彼は何も言わず部屋に入ってきて、私の腕を掴むと後ろ手にドアを閉めるとともにいきなり私に口付けたのだった。

(何かがおかしい。)私はそう思ったものの、強い力で壁に押さえつけられていたためどうしようもなかった。

そのうち、息が苦しくなり彼から逃れるようにして口を開こうとしたら彼の舌が口内に入ってきた。

それとともにトロリとした甘い味が口内に広がる。

(これは、きっと惚れ薬だわ。)私は瞬間的にそう悟り、驚愕の表情でキースを凝視する。彼は瞳に冷酷な光を称えて私を見下ろしていた。
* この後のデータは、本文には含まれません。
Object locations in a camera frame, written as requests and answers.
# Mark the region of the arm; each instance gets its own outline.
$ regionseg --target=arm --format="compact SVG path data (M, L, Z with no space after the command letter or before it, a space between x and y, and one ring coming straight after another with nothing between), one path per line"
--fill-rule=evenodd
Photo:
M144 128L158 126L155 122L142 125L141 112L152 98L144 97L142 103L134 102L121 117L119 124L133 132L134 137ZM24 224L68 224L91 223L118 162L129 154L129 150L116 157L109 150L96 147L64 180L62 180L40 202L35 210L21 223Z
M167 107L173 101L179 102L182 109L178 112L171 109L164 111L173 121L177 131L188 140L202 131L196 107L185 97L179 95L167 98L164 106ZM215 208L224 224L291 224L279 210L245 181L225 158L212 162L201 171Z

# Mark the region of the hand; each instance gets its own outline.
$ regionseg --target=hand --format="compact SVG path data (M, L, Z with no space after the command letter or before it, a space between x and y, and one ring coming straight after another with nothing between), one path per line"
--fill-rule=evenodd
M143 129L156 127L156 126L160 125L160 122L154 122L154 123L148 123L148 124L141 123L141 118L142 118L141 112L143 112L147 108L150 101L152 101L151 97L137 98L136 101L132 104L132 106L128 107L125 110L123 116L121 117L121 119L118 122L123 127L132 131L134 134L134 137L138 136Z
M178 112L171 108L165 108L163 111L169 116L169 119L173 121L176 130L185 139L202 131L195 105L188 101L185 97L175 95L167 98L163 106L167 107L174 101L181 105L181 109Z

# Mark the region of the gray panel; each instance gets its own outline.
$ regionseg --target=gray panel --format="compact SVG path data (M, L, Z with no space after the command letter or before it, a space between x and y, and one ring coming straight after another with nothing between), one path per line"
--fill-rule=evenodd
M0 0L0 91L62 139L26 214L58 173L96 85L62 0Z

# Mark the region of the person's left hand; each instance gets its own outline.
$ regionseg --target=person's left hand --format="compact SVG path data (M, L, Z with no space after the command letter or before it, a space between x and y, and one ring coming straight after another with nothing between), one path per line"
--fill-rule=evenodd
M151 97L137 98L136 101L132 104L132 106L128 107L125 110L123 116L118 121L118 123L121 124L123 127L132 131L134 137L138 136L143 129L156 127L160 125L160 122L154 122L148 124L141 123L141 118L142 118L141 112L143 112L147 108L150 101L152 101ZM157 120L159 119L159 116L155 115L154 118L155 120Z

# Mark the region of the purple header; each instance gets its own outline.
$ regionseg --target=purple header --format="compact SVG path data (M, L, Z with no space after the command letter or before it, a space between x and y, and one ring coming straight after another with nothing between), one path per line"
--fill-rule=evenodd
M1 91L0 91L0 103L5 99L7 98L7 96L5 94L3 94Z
そのとき、ドタドタという足音が聞こえたかと思うと、「ルーナ!」セインの声が聞こえて私を掴んでいたキースの腕が離れた。

セインが何事かを呟くとキースは床に蹲った。セインは「間に合って良かった。」そう言いながら私の方に向き直った。満月の光を受けてキラキラとした黄金色の髪が眩しい。

「怖かったろう?」彼はそう言いながら私を抱きしめた。そのとき私は自分の体に上手く力が入らないことに気づいたのだった。

「セイン。」私はなんだか熱く火照ってきた身体に戸惑いながら彼にこれはどういうことかと問いかける。

「キースは君に媚薬を飲ませたんだよ。私たちの策略に気づいた奴は君の抵抗をなくした後、無理やり君を自分のものにしようとしたのさ。」セインは横で気絶しているキースを冷めた目で眺めながら言った。